■ **PROBLEM STATEMENT**: Below is a listing. Gather each line of it that contains "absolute".

*** GIVEN MATERIAL ***

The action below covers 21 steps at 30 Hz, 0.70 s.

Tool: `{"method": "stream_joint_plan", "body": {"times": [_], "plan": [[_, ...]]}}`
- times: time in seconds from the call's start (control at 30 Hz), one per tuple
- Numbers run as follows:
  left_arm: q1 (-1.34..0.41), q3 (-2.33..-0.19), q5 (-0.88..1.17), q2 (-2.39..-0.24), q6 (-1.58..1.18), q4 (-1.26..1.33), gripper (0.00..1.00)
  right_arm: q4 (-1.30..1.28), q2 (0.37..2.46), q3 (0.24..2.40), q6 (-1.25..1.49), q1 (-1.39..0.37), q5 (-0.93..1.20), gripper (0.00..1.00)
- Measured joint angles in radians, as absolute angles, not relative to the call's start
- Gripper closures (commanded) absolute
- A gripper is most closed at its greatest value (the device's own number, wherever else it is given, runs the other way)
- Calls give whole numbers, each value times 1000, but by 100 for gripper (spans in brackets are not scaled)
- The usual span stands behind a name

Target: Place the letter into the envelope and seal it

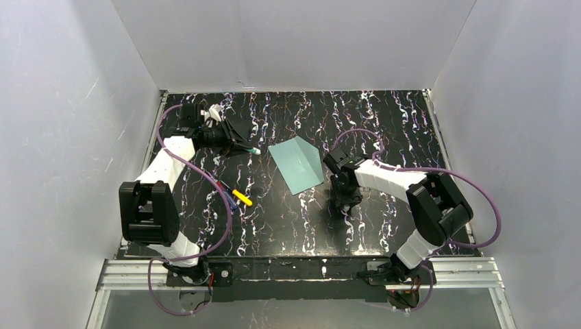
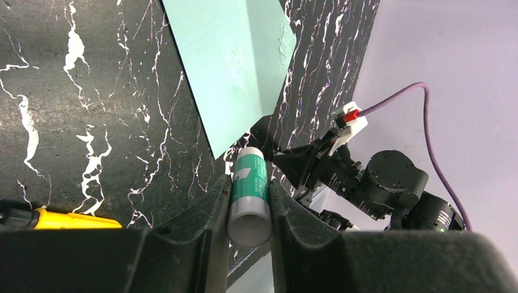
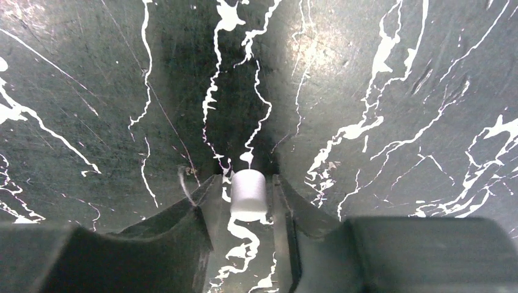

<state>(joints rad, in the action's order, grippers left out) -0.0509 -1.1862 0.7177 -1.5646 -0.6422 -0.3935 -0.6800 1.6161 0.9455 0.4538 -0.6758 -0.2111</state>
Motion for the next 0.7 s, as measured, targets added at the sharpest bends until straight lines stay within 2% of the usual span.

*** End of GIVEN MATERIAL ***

■ **FINAL ANSWER**:
- Measured joint angles in radians, as absolute angles, not relative to the call's start
- Gripper closures (commanded) absolute

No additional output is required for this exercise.